4. Strategic Use of Evidence
The non-accusatorial interview is the asking of open-ended questions and presenting evidence late in the interview. This does reveal more inconsistencies and contradictions than when any evidence is introduced early.
Furthermore, when the interviewer asks formulated indirect questions specific to the evidence without revealing the interviewers own knowledge of that evidence, the ability to detect deception significantly increases. (Such questions are also introduced at a late stage in the interview.)
Catching Liars through Emotional Leakage
Micro-expressions betray a person’s true feelings, but you almost need a video camera running in slow motion to see them although a person can either be trained to see them in real time or be very experienced through conducting many interviews.
Unfortunately individuals have different baseline behaviours and different levels of response. For instance, one person may be naturally anxious in most situations, while another may become anxious when asked questions that he believes may falsely incriminate him. There are also liars who show little anxiety because they are well rehearsed in their deceit, are self-deceived, or suffer pathological conditions.
A guilty person facing the possibility of unmasking should be anxious, but so, too, could an innocent person in fear for his freedom…remember that there are exceptions to every rule.
Unfortunately, a popular belief on nonverbal behaviour and lie detection has managed to leak into texts on police interviewing and interrogations.
Nonetheless, behavioural science is making headway, and investigators should pay attention. An interview with a suspect relies on a psychological strategizing that aims to unmask the truth.
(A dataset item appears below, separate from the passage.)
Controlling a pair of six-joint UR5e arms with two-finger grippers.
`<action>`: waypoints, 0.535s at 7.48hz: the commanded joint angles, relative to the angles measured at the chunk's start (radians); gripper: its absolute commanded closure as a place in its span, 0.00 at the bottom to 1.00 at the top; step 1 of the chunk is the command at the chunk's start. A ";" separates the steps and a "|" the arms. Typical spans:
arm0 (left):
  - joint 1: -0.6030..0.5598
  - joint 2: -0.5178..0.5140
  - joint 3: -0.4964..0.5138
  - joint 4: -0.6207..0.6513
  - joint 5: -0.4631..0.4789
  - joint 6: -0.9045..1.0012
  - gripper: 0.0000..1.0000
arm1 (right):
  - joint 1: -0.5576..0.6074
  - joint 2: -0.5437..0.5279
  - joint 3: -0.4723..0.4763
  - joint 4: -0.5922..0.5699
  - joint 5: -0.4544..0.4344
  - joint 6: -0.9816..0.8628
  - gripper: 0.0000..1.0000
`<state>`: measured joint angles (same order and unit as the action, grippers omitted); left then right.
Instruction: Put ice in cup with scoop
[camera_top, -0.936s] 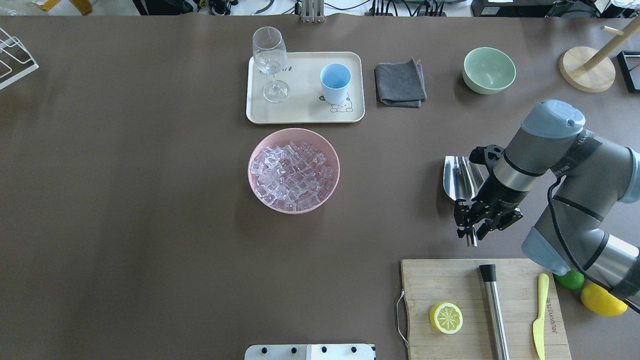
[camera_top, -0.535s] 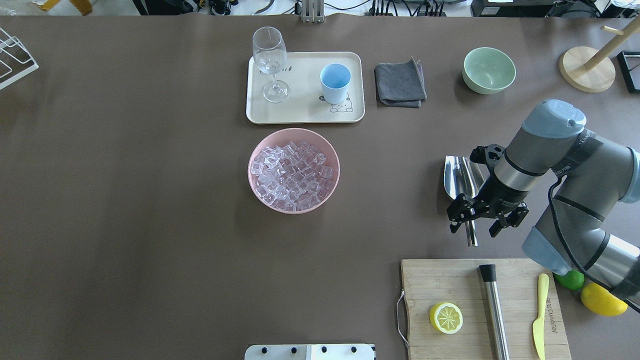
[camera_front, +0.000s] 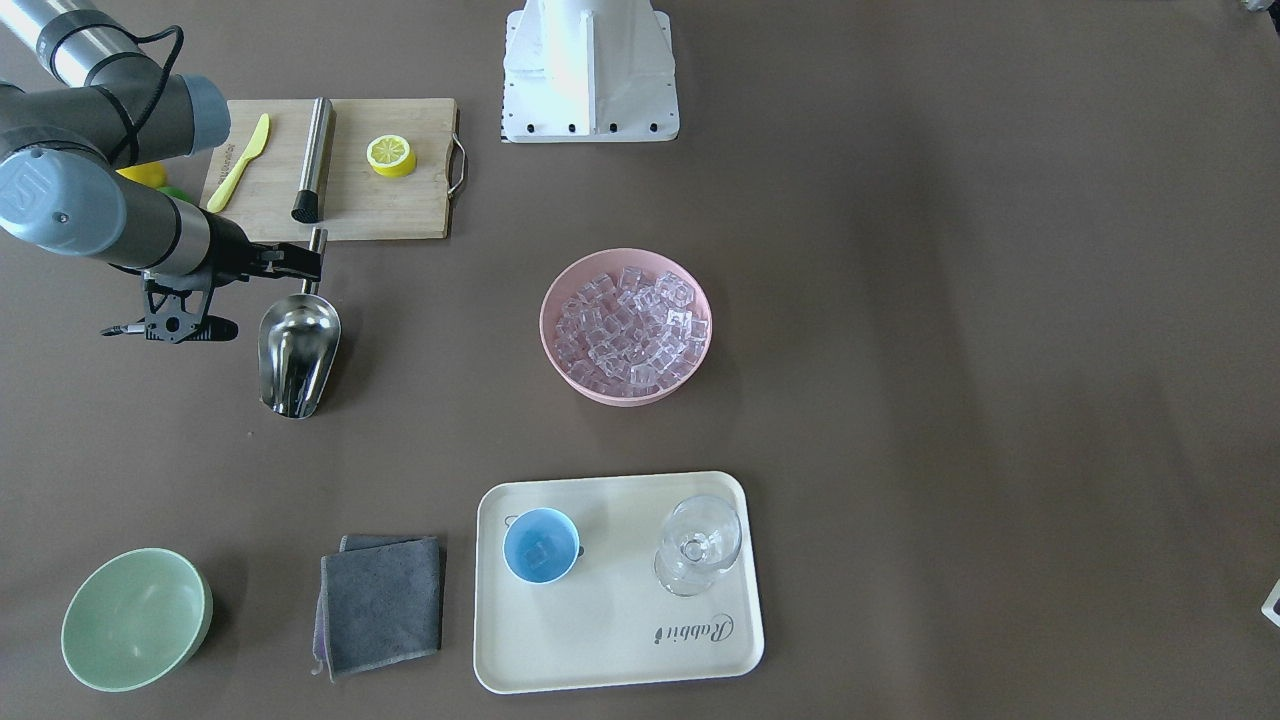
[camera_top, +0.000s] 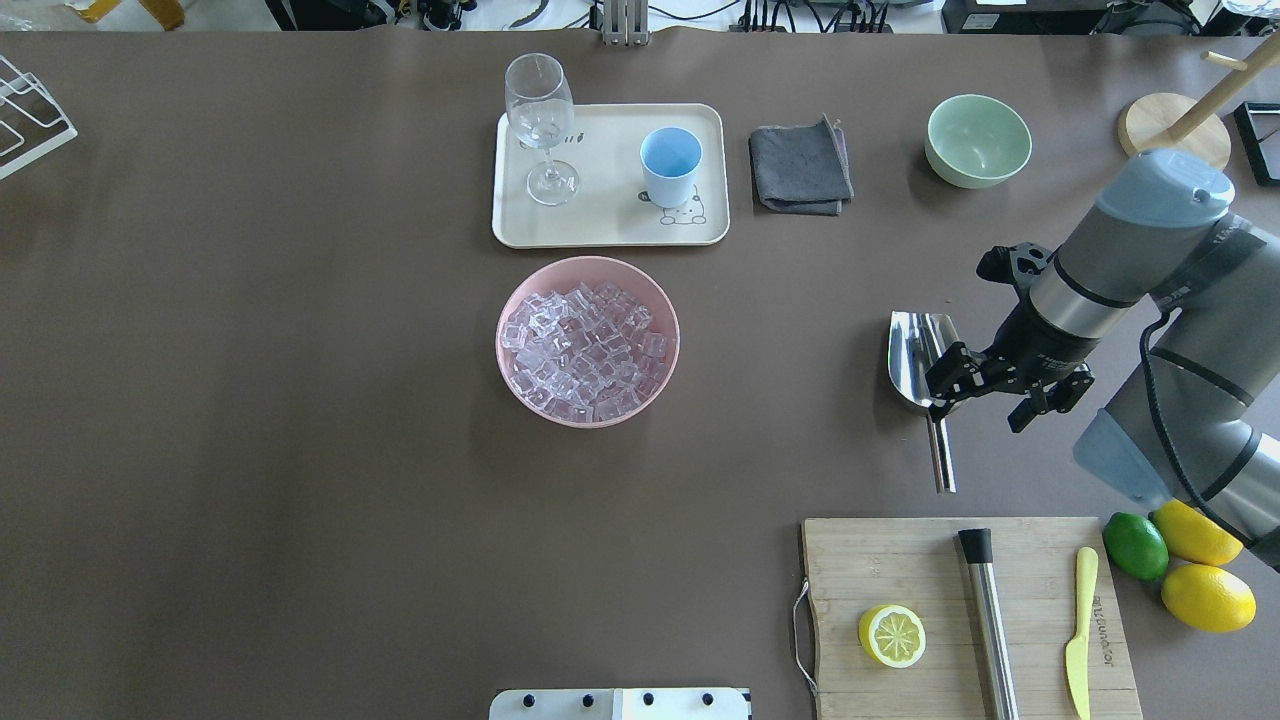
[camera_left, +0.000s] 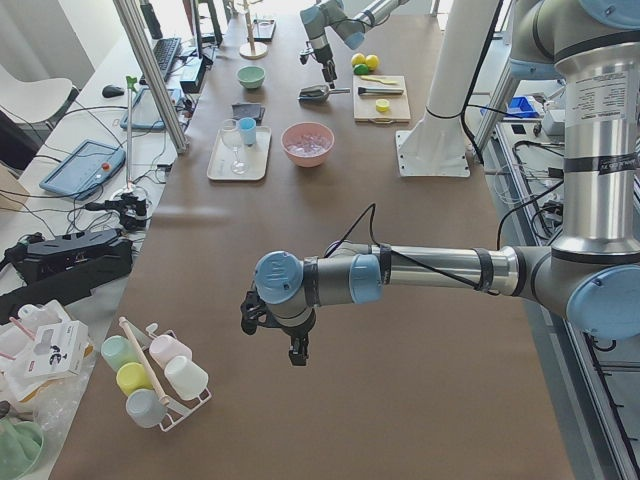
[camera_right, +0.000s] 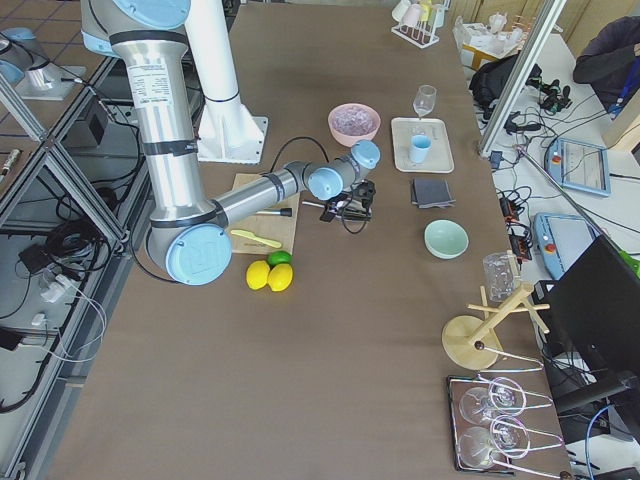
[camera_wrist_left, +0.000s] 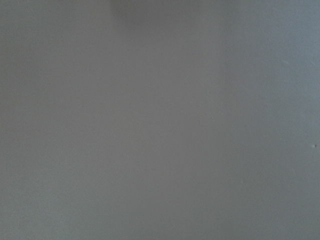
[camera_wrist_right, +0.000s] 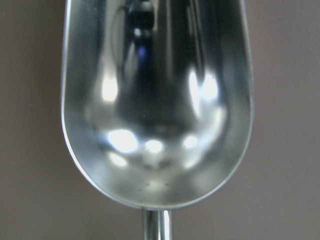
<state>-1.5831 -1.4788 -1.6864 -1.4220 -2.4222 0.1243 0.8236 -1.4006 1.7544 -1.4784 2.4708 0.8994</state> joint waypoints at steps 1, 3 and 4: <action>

Deceit betrays itself by behavioural and narrative inconsistencies.
Looking for incongruences in a subject’s story and behaviour is common sense, but investigators can improve their chances of discovering lies by aligning their strategies with advances from the behavioural sciences. Watching for involuntary micro-expressions and the theory of cognitive load are two such advances that can aid an investigator’s tactics and observations.
The investigator must consider all possibilities when interpreting the significance of a statement, pause, contradiction, gesture or hesitation. The goal shouldn’t be to become a psychological X-ray machine, because that’s currently impossible.
Instead, the investigator should aim to acquire verifiable intelligence, and/or, if the intelligence merits it, a true confession.